**Instructions to follow:**
Lines of the material that include the string "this" should be returned.

—————

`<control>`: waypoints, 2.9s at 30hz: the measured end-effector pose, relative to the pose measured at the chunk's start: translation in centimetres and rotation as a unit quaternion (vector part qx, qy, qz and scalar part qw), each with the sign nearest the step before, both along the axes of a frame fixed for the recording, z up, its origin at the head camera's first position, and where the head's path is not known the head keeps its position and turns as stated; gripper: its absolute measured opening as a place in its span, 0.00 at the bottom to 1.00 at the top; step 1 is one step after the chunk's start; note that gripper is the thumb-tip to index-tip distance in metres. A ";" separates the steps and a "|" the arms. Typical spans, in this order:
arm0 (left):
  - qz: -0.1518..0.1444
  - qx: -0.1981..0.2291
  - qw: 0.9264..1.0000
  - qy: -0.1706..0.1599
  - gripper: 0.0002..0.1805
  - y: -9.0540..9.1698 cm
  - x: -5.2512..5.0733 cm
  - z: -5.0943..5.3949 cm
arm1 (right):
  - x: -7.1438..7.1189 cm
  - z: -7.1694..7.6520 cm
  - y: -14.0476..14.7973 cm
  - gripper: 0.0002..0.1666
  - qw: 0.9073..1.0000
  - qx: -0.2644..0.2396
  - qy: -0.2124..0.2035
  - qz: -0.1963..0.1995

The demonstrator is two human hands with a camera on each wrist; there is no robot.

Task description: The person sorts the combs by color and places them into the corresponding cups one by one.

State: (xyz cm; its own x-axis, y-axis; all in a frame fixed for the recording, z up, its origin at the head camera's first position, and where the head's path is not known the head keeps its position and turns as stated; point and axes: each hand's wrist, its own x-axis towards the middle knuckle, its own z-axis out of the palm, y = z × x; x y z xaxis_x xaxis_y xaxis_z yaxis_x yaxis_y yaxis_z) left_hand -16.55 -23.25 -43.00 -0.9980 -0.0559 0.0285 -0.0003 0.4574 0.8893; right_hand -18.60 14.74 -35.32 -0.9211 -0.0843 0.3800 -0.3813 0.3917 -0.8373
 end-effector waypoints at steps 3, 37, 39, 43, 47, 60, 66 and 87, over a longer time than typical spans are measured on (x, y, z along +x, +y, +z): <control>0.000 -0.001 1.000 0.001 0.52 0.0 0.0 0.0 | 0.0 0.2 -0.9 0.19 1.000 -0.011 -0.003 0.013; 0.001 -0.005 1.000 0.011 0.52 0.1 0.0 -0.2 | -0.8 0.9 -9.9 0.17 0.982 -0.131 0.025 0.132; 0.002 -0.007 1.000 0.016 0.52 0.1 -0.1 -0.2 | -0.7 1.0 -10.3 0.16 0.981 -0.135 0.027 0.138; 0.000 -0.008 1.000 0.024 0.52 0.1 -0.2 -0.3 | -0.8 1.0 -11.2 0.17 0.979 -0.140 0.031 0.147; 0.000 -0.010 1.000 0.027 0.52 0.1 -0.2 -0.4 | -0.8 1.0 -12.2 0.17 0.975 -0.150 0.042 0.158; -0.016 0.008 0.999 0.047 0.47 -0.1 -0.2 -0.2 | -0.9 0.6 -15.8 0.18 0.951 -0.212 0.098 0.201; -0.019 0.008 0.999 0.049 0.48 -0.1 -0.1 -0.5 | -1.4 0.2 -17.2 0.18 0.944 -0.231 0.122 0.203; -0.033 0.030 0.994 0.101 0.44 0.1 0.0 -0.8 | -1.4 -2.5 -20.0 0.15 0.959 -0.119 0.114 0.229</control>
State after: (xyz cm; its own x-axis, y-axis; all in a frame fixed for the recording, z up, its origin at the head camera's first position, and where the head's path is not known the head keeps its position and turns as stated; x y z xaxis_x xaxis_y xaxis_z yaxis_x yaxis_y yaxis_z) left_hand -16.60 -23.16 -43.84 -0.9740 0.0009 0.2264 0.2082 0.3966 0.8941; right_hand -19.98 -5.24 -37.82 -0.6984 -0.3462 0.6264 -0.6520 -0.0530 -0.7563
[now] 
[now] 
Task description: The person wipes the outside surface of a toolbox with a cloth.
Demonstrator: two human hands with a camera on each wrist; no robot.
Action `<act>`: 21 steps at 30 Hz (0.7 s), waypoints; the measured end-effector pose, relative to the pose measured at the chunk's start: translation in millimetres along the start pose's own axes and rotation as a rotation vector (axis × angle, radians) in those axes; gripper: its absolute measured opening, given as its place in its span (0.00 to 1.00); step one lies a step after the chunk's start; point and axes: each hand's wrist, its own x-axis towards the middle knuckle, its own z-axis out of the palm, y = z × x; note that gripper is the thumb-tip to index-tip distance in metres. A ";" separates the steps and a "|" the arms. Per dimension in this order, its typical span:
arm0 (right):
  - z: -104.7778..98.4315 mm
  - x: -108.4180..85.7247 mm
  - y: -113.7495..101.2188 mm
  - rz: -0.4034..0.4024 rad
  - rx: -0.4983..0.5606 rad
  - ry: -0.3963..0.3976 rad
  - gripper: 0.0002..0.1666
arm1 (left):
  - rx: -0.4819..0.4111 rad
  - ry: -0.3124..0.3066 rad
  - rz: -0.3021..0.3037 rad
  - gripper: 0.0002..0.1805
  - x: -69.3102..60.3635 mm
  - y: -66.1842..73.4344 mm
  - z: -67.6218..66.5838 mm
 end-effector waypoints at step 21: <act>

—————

**Answer for the task:**
`<control>`: waypoints, 2.9s at 30hz: the measured end-effector pose, relative to the pose measured at the chunk's start: translation in centimetres and rotation as a unit quaternion (vector part qx, qy, qz and scalar part qw), each with the sign nearest the step before, both along the axes of a frame fixed for the recording, z up, its origin at the head camera's first position, and where the head's path is not known the head keeps its position and turns as stated; gripper: its absolute measured opening as a place in its span, 0.00 at the bottom to 1.00 at the top; step 1 is one step after the chunk's start; note that gripper is the thumb-tip to index-tip distance in metres. A ";" separates the steps and a "|" the arms. Typical spans, in this order:
Action `<act>`: 21 steps at 30 Hz (0.7 s), waypoints; the measured end-effector pose, relative to the pose measured at the chunk's start: translation in millimetres along the start pose's own axes and rotation as a rotation vector (axis × angle, radians) in those axes; gripper: its absolute measured opening, given as its place in its span (0.00 to 1.00); step one lies a step after the chunk's start; point and axes: each hand's wrist, its own x-axis towards the middle knuckle, its own z-axis out of the palm, y = z × x; note that gripper is the thumb-tip to index-tip distance in metres. A ";" separates the steps and a "|" the arms. Per dimension in this order, its typical span:

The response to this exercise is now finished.